The data model and the report are really basic and straight forward as you can see in the attached workbook which is obviously fake data created for this article.

So where is the challenge? The only problem is that each row representing a fuel transaction includes the odometer for this transaction and the question is how to calculate the distance traveled since the last visit to the pump.

The Excel way

In excel this is a very simple problem.

– Make sure the rows are ordered by car plate # and date

– Subtract the odometer value for the previous row from that of the current row checking that both rows are from the same car. Ignore the first transaction for each car.

clip_image001

The example uses a table and notice that the expression is a mix between structured reference (circled black) and regular reference (circled red) when the cell referenced is on a different row in the table.

One problem with this solution is that it is difficult to make it refreshable without using VBA.

Next month when there will be more data the table need to be sorted again and this is possible only from the UI or from VBA.

The Power Pivot way

Actually there is no PP way without some help. In DAX you can’t reference the previous row in any way because there is no order to the rows. There are probably solutions to this specific example using purely DAX but I’m sure that they are pretty complex.

Some Help from Power Query

I used PQ to create a new column which helps PP understand what the previous row is.

If you open the query that reads the fuel csv file, you’ll see that I sort the data and immediately add an index column to the table which persists the current order of the rows which is ascending by car and date.

Back to Power Pivot

I can use this new column in PP to calculate the difference between any row and the row next to it.

I add a calculated column with this expression:

=IF(

‘Fuel'[Plate]=LOOKUPVALUE(‘Fuel'[Plate],’Fuel'[Index],’Fuel'[Index]-1),

‘Fuel'[Odometer]-LOOKUPVALUE(‘Fuel'[Odometer],’Fuel'[Index],’Fuel'[Index]-1)

,0

)

The index column allows me to reference other rows relative to the current row using the LOOKUPVALUE function.

Summary

Using Power Query I was able to sort the data and persist the order after sort using an index column.

These two operations are part of the import operation and so will be performed each time new data arrives.
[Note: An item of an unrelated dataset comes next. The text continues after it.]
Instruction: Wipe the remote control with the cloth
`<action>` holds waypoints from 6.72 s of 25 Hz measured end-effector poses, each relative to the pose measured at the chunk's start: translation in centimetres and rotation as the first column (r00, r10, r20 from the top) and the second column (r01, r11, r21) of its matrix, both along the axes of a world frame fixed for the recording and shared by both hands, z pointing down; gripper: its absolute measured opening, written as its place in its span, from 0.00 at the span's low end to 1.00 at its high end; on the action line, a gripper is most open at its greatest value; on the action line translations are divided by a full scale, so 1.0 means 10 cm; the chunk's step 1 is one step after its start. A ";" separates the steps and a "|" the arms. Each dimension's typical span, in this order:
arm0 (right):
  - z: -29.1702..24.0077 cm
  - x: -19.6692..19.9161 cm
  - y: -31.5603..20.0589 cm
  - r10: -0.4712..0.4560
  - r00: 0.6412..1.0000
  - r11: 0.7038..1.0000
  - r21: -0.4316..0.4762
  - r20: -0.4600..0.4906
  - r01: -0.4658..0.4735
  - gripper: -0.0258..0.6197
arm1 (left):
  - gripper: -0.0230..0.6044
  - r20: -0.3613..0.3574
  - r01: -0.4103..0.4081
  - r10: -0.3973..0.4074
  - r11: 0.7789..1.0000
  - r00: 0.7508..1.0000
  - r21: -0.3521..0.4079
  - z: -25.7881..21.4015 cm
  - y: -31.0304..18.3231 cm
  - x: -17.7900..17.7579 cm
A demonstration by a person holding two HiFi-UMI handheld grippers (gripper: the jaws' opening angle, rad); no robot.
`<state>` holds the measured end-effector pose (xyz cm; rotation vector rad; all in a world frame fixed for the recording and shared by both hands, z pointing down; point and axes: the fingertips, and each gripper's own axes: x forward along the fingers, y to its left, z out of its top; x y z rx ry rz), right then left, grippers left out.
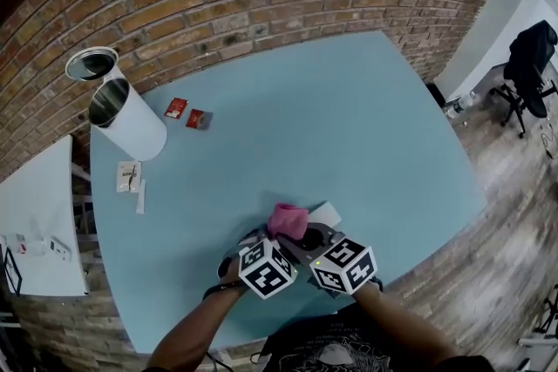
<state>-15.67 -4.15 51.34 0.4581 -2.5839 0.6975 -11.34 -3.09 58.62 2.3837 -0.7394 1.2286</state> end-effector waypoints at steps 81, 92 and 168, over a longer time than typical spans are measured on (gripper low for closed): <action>0.20 1.43 -1.12 0.278 0.957 0.960 0.005 0.077 -0.279 0.14 | 0.49 0.238 0.054 -0.007 0.980 0.971 -0.192 0.09 0.01 -0.09; 0.16 1.60 -0.87 0.313 0.945 0.950 -0.017 0.092 -0.313 0.14 | 0.49 0.234 0.051 -0.004 0.979 0.972 -0.195 0.08 0.03 -0.09; 0.17 0.00 -0.80 -0.425 0.901 0.898 0.081 -0.090 0.432 0.14 | 0.50 0.275 0.051 0.021 0.967 0.961 -0.251 0.11 0.02 -0.02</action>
The index column enables creating a calculated column that compares data in the current row with data in the “previous” row, when previous is defined by the index column.

Download Files

  Subscribe to PowerPivotPro!
X

Subscribe

This Post Has 17 Comments

  1. An interesting problem – but unless i am missing something, as an alternate technique why not just use the ‘LASTNONBLANK’ function to find the odometer reading for the last time the car was filled up (using ‘FILTER’ or ‘CALCULATETABLE’ to make sure it is calculating with respect to the current car ) ? LASTNONBLANK always uses the chronological sort order of dates; not the sort order in the pivot ui.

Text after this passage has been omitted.